Inhibitor mechanisms in the S1 binding site of the dopamine transporter defined by multi-site molecular tethering of photoactive cocaine analogs.

ABSTRACT

Dopamine transporter (DAT) blockers like cocaine and many other abused and therapeutic drugs bind and stabilize an inactive form of the transporter inhibiting reuptake of extracellular dopamine (DA). The resulting increases in DA lead to the ability of these drugs to induce psychomotor alterations and addiction, but paradoxical findings in animal models indicate that not all DAT antagonists induce cocaine-like behavioral outcomes. How this occurs is not known, but one possibility is that uptake inhibitors may bind at multiple locations or in different poses to stabilize distinct conformational transporter states associated with differential neurochemical endpoints. Understanding the molecular mechanisms governing the pharmacological inhibition of DAT is therefore key for understanding the requisite interactions for behavioral modulation and addiction.
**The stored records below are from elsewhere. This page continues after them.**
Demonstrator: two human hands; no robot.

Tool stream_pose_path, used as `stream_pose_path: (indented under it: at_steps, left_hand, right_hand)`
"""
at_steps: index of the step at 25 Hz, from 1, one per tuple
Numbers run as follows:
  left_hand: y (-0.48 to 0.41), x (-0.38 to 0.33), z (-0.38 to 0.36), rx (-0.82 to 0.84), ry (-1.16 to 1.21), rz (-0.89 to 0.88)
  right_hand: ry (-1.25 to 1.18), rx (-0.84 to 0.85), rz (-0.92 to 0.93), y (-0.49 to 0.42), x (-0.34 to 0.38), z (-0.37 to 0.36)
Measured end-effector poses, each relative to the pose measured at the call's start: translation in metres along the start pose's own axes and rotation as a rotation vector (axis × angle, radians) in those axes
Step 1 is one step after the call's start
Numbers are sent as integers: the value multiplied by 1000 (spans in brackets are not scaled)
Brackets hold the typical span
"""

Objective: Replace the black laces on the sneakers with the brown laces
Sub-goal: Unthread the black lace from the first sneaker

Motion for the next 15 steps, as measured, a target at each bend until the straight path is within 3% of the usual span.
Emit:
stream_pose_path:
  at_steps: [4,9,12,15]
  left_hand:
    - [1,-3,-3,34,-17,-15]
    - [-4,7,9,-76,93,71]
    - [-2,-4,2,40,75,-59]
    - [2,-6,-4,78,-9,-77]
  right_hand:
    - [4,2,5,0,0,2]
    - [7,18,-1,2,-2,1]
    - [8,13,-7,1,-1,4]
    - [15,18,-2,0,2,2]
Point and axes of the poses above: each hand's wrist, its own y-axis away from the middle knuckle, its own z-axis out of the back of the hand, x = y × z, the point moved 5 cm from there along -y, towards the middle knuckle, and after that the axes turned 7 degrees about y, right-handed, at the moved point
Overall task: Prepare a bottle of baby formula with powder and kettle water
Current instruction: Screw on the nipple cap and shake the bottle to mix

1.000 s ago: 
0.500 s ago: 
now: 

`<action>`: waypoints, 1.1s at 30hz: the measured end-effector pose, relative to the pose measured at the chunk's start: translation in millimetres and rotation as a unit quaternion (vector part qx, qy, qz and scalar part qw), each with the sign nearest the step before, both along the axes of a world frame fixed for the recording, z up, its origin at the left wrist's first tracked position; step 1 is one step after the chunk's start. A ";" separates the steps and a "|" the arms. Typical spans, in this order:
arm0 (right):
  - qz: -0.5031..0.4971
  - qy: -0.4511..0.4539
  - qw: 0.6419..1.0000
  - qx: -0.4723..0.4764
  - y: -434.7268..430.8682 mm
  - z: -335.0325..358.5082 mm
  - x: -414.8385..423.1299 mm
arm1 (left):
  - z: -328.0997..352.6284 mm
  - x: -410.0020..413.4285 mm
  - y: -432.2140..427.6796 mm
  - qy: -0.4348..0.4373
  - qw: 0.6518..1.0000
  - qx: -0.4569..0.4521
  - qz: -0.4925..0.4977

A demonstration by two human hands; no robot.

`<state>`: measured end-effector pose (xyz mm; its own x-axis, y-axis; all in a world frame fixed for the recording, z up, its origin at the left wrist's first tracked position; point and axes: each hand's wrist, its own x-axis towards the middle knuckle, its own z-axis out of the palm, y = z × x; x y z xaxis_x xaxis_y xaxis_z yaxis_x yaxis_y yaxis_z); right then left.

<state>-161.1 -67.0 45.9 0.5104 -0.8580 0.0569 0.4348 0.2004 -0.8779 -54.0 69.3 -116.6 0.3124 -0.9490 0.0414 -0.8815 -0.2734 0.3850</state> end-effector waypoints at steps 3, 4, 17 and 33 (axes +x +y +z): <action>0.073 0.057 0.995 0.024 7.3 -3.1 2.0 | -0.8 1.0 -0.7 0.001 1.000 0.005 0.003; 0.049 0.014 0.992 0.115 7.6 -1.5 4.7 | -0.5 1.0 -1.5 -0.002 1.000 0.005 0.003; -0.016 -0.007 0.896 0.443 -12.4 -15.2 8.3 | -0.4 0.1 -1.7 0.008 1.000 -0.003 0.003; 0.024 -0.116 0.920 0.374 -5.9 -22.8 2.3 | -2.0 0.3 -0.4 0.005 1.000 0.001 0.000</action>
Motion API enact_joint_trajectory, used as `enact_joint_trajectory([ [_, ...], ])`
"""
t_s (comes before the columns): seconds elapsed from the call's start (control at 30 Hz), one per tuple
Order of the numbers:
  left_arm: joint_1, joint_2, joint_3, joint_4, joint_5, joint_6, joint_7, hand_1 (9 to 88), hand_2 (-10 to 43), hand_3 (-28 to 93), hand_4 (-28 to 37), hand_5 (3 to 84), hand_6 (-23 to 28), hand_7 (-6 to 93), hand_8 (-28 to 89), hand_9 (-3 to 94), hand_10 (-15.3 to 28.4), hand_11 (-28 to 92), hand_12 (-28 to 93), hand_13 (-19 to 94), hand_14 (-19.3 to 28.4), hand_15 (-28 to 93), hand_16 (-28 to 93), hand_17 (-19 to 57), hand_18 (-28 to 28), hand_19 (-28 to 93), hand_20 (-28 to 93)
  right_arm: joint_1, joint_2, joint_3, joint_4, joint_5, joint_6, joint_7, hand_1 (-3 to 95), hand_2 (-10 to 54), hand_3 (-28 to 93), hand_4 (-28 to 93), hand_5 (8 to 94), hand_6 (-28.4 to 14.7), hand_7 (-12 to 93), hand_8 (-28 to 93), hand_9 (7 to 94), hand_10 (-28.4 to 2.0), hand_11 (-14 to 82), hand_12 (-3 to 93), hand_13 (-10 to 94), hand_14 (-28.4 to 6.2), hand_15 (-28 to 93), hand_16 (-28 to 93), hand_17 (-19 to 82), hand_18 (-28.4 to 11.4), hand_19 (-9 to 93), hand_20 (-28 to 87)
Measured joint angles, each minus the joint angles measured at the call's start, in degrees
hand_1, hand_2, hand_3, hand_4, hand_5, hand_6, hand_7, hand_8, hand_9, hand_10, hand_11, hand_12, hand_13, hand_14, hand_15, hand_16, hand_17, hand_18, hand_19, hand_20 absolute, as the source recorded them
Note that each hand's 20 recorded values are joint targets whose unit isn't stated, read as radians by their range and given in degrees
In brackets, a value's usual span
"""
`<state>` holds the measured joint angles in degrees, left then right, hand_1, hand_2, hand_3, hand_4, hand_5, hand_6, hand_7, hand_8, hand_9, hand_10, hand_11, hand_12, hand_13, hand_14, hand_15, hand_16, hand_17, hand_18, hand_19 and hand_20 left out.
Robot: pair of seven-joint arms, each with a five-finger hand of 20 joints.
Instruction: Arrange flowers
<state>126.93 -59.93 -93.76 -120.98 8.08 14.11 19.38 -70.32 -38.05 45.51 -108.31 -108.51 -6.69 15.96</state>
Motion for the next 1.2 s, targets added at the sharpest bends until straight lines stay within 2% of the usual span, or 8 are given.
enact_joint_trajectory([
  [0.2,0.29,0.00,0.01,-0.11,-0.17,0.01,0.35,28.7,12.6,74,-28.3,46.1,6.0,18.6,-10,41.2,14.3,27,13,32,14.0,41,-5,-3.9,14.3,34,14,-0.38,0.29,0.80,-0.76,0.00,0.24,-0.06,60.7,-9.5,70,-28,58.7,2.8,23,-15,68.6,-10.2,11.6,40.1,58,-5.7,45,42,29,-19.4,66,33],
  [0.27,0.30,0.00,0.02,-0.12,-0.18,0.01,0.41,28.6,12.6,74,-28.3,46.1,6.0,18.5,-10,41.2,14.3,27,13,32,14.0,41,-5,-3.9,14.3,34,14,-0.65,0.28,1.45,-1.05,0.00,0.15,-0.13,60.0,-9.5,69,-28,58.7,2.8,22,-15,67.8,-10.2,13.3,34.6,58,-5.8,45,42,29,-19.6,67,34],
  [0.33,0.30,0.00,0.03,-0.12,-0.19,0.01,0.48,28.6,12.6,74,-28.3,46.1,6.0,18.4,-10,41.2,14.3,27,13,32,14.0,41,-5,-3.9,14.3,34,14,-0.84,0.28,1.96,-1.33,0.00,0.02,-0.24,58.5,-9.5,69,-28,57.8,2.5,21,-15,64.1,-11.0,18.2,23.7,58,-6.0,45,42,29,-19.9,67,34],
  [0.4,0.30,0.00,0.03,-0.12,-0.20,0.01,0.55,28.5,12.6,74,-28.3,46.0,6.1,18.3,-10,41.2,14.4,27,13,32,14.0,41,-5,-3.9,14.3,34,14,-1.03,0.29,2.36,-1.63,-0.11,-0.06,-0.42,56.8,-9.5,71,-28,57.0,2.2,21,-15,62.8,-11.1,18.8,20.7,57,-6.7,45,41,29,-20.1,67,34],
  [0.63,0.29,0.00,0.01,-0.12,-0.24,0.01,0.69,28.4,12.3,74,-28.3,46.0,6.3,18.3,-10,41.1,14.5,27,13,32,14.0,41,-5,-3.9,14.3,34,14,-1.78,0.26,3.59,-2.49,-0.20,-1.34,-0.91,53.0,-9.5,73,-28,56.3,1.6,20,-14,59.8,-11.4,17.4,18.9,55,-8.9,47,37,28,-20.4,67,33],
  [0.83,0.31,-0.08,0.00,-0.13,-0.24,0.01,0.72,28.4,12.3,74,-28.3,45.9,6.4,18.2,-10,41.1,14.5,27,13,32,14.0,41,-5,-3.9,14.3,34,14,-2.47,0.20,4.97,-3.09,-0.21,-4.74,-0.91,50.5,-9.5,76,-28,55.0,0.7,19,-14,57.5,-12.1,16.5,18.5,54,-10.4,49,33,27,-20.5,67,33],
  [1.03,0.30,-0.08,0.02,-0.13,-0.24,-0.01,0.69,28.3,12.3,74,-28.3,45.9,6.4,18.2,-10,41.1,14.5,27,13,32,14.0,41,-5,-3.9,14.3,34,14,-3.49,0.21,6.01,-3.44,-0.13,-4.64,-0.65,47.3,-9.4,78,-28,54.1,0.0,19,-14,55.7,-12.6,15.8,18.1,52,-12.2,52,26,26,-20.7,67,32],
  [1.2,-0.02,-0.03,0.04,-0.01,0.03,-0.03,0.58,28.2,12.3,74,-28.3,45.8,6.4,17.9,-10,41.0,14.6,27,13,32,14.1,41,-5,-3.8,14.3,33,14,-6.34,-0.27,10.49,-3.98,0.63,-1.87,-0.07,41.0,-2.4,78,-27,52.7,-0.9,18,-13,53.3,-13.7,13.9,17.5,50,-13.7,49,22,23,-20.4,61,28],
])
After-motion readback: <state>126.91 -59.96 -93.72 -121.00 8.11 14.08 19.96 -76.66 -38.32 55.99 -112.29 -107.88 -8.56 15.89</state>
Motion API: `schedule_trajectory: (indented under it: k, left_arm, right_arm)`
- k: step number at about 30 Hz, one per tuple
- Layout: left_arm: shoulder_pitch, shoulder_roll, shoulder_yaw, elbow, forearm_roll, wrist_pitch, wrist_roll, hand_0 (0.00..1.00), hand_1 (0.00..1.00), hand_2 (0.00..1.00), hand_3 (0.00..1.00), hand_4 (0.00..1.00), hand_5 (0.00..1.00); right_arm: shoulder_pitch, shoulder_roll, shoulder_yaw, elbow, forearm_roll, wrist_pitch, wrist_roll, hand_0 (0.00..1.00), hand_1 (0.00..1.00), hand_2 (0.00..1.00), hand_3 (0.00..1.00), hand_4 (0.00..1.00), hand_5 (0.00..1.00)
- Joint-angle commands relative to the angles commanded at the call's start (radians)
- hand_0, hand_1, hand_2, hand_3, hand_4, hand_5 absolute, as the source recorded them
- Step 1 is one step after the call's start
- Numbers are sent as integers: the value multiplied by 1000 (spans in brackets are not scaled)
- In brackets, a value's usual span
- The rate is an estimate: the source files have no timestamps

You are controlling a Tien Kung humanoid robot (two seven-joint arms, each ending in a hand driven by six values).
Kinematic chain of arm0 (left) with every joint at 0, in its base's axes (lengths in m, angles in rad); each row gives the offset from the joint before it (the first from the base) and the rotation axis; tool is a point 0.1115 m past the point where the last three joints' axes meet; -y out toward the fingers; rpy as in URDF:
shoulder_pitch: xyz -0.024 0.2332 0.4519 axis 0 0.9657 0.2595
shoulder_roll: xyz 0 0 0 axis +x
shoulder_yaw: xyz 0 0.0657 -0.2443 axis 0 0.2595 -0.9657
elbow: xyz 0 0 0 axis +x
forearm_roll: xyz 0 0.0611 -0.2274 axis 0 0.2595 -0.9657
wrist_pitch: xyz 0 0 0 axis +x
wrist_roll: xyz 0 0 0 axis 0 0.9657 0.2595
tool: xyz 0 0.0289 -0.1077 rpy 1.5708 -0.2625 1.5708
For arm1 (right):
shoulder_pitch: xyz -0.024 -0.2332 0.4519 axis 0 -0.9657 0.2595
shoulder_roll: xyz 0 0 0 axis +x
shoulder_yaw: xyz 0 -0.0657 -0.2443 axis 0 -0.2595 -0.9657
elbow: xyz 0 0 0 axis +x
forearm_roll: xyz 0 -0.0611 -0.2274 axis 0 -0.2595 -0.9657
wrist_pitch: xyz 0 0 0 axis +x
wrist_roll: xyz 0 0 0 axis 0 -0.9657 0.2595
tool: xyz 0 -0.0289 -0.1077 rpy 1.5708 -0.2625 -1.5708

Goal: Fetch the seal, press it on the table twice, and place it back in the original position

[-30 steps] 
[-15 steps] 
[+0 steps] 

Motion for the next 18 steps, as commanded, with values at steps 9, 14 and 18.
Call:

Previously, we leveraged complementary computational docking, mutagenesis, peptide mapping, and substituted cysteine accessibility strategies to identify the specific adduction site and binding pose for the crosslinkable, photoactive cocaine analog, RTI 82, which contains a photoactive azide attached at the 2ß position of the tropane pharmacophore. Here, we utilize similar methodology with a different cocaine analog N-[4-(4-azido-3-I-iodophenyl)-butyl]-2-carbomethoxy-3-(4-chlorophenyl)tropane, MFZ 2-24, where the photoactive azide is attached to the tropane nitrogen. In contrast to RTI 82, which crosslinked into residue Phe319 of transmembrane domain (TM) 6, our findings show that MFZ 2-24 adducts to Leu80 in TM1 with modeling and biochemical data indicating that MFZ 2-24, like RTI 82, occupies the central S1 binding pocket with the (+)-charged tropane ring nitrogen coordinating with the (-)-charged carboxyl side chain of Asp79. The superimposition of the tropane ring in the three-dimensional binding poses of these two distinct ligands provides strong experimental evidence for cocaine binding to DAT in the S1 site and the importance of the tropane moiety in competitive mechanisms of DA uptake inhibition. These findings set a structure-function baseline for comparison of typical and atypical DAT inhibitors and how their interactions with DAT could lead to the loss of cocaine-like behaviors.